Welcome to UnF*ck Your Brain. I’m your host, Kara Loewentheil, Master Certified Coach and founder of The School of New Feminist Thought. I’m here to help you turn down your anxiety, turn up your confidence, and create a life on your own terms, one that you’re truly excited to live. Let’s go.

Welcome to this week’s Coaching Hotline episode where I answer real questions from real listeners and coach you from afar. If you want to submit your question for consideration, go to unfuckyourbrain.com/coachinghotline, all one word. Or text your email to 1-347-997-1784. And when you get prompted for the code word, it’s CoachingHotline, all one word. Let’s get into this week’s questions.

Here’s your first question. “In the past, I’ve been told by many that I tend to be emotionless, rigid, and generally a hard ass or hard arse when it comes to feelings. I’ve worked a lot on expressing my emotions better and becoming more empathetic. Will all this thought work undo this? The more thought work I do, the more logical I become and the less emotional I am.”
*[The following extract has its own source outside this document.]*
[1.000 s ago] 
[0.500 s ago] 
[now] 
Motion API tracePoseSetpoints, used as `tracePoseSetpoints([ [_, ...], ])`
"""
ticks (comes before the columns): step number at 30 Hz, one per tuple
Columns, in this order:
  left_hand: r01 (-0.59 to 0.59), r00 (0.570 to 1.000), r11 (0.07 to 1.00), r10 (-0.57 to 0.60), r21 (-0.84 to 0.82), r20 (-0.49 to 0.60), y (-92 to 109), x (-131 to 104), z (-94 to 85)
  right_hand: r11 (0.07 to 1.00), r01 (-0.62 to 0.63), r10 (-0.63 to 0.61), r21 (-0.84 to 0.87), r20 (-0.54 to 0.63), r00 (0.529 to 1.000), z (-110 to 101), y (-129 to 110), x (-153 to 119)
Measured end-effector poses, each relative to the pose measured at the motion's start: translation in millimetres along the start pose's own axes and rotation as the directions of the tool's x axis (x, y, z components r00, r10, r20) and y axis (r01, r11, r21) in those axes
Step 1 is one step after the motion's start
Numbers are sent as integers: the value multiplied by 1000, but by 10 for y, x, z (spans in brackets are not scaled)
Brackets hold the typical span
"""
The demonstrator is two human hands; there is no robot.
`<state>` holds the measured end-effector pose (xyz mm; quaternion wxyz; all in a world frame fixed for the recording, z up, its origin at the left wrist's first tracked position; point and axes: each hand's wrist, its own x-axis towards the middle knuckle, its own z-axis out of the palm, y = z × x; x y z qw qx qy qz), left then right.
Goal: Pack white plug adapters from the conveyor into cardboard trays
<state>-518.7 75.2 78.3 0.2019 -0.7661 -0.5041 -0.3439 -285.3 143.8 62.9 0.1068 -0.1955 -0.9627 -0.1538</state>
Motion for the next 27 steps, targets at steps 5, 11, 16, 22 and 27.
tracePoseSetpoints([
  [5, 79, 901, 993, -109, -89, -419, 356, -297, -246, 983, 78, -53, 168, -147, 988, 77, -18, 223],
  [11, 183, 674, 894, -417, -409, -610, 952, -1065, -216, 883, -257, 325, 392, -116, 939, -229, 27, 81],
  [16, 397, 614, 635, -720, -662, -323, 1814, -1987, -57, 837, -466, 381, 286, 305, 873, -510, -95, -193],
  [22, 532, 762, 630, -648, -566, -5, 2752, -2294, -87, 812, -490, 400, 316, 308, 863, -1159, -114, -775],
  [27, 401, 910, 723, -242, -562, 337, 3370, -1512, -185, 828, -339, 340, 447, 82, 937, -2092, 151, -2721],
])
So, I think this is a fascinating question. It really depends on how you define all of that. Some people are “emotionless” because they are resisting and shoving down their emotions. Resisting or avoiding your emotion or not being comfortable having it is very different from thought work. Thought work is all about experiencing and processing your emotion and taking control of what you’re going to think and what emotions you’re going to keep creating. But it’s never about shutting down or resisting an emotion just because it comes up, right? Because emotions are harmless. They’re just sensations in our body.

What I find is not that I am less emotional because of thought work. I am less reactive because of thought work. So I don’t fly off the handle as much. I don’t get kicked into a cycle of loneliness and anxiety and depression immediately if somebody doesn’t text me back. I’m less reactive. When I do have emotions, I find that they’re able to really flow through me much more clearly when I coach myself.
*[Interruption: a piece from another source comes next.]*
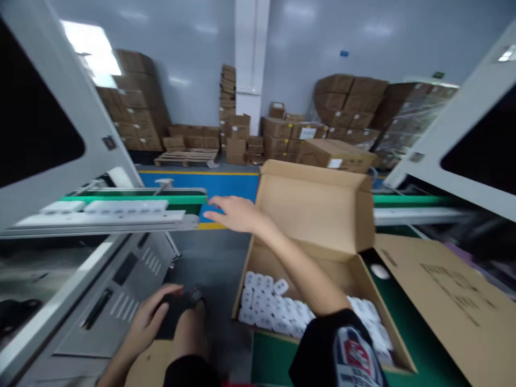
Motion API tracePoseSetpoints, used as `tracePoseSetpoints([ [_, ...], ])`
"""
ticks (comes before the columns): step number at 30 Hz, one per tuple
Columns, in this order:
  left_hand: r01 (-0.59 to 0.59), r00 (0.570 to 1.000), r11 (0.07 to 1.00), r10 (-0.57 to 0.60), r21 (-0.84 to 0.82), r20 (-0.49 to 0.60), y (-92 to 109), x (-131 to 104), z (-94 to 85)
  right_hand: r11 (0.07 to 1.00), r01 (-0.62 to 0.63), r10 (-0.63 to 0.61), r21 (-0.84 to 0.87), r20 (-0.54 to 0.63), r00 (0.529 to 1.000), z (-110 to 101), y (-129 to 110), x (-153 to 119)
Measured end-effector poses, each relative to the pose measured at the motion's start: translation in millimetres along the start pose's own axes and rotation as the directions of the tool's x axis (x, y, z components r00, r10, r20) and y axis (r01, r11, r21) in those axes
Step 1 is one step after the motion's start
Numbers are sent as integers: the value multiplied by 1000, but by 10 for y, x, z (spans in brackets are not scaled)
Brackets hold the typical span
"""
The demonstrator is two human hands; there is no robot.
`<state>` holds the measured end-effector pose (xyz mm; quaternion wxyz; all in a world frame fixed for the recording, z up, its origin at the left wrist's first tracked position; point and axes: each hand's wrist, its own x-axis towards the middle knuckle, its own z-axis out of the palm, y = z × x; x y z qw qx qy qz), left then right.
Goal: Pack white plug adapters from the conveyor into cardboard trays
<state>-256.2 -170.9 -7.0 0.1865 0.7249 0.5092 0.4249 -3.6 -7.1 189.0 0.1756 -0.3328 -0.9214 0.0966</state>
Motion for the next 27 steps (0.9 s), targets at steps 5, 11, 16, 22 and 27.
tracePoseSetpoints([
  [5, -249, 908, 958, 180, 142, 378, 933, 781, 683, 854, -514, 521, -81, 155, 840, -158, 552, -2068],
  [11, -484, 740, 745, 67, 460, 669, 1604, 1298, 1913, 559, -701, 822, -442, 183, 540, 432, 819, -2887],
  [16, -527, 709, 691, 37, 495, 704, 1671, 1469, 2310, 550, -693, 804, -467, 70, 591, 455, 861, -2889],
  [22, -491, 774, 679, 51, 546, 632, 1575, 1620, 2512, 614, -626, 726, -480, 34, 687, 522, 1163, -2839],
  [27, -482, 765, 744, 98, 464, 637, 1517, 1833, 2619, 683, -637, 710, -359, 119, 694, 428, 1373, -2945],
])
So, to me, it’s not about becoming less emotional. It’s about clearing away all of the kind of thoughts that create emotions that are not helpful. It’s not even about being productive, but it’s almost as though I feel like there are emotions, both positive and negative emotions, which are part of the full spectrum of human life that I want to feel. I want to feel sadness about something sad. I want to feel grief if somebody I love dies.
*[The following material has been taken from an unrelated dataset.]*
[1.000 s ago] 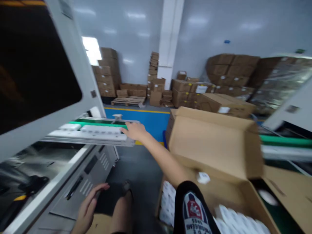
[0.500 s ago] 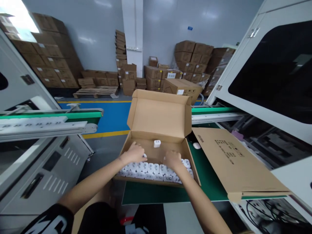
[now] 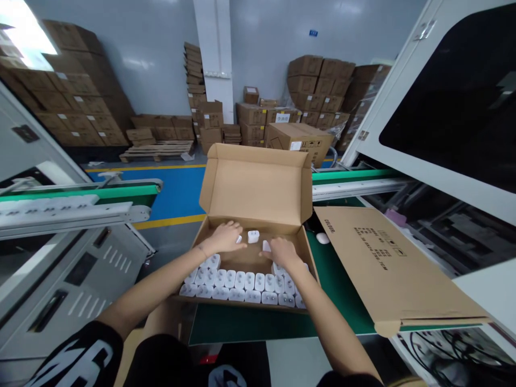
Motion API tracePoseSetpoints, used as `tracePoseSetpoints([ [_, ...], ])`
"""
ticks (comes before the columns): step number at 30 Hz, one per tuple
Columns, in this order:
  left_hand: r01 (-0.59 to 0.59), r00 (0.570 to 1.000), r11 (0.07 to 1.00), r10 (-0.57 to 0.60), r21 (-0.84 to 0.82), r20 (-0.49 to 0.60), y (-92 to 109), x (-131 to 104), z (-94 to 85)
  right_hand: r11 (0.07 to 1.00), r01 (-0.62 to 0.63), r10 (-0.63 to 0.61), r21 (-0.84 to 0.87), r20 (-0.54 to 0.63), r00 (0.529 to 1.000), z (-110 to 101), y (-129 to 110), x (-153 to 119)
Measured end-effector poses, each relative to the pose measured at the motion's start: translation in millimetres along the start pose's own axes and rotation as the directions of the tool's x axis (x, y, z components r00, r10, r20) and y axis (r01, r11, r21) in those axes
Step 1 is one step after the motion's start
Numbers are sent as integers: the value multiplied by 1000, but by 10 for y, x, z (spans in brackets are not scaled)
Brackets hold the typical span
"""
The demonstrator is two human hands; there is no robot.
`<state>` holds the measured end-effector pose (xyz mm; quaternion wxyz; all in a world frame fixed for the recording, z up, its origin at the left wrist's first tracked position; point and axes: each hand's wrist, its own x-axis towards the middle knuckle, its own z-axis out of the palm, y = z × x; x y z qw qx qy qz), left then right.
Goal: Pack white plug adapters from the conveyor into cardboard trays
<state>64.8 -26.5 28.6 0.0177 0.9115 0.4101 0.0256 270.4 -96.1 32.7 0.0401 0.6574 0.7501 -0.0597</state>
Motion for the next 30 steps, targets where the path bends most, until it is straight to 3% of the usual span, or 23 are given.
tracePoseSetpoints([
  [3, -33, 999, 997, 30, -76, -38, -6, 222, -21, 993, -59, 57, 99, 28, 998, -76, 146, 56],
  [6, -63, 996, 989, 70, -136, 50, 37, 454, 50, 989, -84, 78, 121, 53, 996, -84, 215, 143],
  [9, 9, 995, 984, 8, -175, 96, 76, 563, 168, 985, -94, 84, 142, 76, 994, -21, 244, 211],
  [14, 142, 990, 976, -137, -164, 39, 148, 416, 224, 981, -95, 79, 167, 100, 992, 87, 286, 271],
  [20, 14, 999, 999, -16, -32, -50, 252, 258, 208, 977, -71, 46, 200, 128, 991, 158, 264, 216],
  [22, -39, 999, 999, 38, -8, -13, 195, 253, 194, 976, -92, 67, 199, 126, 990, 170, 246, 193],
  [27, -115, 965, 985, 143, -132, 221, -173, 226, 55, 967, -73, 55, 244, 80, 995, 186, 198, 203],
  [30, -178, 944, 977, 203, -115, 262, -347, 180, 39, 962, -48, 36, 267, 50, 998, 208, 154, 223],
])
And then there are negative emotions that are just stuck and repetitive and stagnant. And those are the ones that I feel like I no longer have. And I don’t get angry as much and I don’t fly off the handle as much. I’m just not as emotionally reactive. But I’m actually more purely emotional in some ways in that when I’m having an emotion, I’m able to fully have it. And I find that I am more emotionally responsive to art now. I cry more at plays or TV shows because I think I’m able to just receive it so much more cleanly without all of my thoughts in the way.

So that’s one thing, right? What other people think about this is up to them, right? And so you have to decide, would you want to be emotionally reactive just because other people find that more comfortable? Some of them might. And you have to get to decide what to do with that. But nobody would describe me as rigid, right? Or emotionless, I don’t think. So I think when if people are describing you as rigid and emotionless, I think that you’re repressing emotion, not allowing it.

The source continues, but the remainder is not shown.